EXERCISE DIRECTIONS: Each line from the one containing "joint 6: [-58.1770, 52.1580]" to the final line of the listing below must be transcribed exactly; all others are left out.

===============

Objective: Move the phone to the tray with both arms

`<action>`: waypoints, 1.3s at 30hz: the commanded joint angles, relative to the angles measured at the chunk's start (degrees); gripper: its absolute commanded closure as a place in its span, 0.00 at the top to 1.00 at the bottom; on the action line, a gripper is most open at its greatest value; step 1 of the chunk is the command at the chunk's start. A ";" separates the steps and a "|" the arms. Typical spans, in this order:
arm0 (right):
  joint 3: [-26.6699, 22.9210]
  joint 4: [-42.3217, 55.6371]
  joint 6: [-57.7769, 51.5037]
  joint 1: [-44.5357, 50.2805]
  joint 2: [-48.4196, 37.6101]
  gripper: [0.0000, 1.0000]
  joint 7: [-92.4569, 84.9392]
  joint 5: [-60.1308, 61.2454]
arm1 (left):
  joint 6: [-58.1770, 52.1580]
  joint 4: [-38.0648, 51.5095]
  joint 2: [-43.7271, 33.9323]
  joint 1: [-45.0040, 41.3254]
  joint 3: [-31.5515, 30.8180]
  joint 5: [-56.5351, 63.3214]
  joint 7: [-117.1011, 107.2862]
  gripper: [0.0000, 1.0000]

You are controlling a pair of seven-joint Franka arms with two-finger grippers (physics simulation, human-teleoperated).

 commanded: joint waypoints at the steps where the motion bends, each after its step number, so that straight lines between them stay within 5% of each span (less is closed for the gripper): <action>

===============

OUTPUT OF THE TASK:
  joint 6: [-58.1770, 52.1580]
  joint 4: [-38.0648, 51.5095]
  joint 2: [-43.7271, 33.9323]
  joint 1: [-45.0040, 41.3254]
  joint 3: [-31.5515, 30.8180]
  joint 5: [-56.5351, 63.3214]
  joint 7: [-117.1011, 107.2862]
  gripper: [0.0000, 1.0000]

You are controlling a pair of seven-joint Franka arms with two-finger grippers (physics simulation, human-teleoperated).

 commanded: joint waypoints at the steps where the motion bends, each after its step number, so that straight lines between them stay within 5% of each span (less is closed for the gripper): <action>

The exercise is complete with this answer.